- _Available data_:

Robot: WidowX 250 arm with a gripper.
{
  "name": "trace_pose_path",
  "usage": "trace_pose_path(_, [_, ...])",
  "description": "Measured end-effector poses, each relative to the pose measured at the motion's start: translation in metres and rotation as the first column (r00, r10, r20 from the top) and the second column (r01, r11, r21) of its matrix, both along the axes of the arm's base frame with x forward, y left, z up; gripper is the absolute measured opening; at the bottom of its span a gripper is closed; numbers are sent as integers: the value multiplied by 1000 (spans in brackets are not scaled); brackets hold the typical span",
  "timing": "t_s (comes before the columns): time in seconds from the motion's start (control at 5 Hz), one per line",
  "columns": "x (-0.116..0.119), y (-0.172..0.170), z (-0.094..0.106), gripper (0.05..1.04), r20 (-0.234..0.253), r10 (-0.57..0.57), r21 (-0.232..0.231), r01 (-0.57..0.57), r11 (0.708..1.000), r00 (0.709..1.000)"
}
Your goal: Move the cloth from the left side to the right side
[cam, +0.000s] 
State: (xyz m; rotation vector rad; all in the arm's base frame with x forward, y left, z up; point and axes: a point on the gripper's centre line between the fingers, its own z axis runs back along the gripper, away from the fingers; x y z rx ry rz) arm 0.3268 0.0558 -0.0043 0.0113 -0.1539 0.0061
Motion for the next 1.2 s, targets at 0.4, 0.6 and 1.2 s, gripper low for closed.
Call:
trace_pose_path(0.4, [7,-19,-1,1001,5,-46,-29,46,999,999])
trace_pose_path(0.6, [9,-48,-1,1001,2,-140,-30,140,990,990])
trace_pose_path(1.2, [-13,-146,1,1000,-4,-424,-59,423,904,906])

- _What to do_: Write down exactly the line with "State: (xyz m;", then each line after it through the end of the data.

- _Finished exercise_:
State: (xyz m; rotation vector rad; all in the arm's base frame with x forward, y left, z up; point and axes: a point on the gripper's centre line between the fingers, its own z axis runs back along the gripper, away from the fingers; x y z rx ry rz) arm 0.3268 0.0558 -0.0043 0.0113 -0.1539 0.0061
Motion for the next 1.2 s, targets at 0.4, 0.6 and 1.2 s, gripper low for closed.
Call:
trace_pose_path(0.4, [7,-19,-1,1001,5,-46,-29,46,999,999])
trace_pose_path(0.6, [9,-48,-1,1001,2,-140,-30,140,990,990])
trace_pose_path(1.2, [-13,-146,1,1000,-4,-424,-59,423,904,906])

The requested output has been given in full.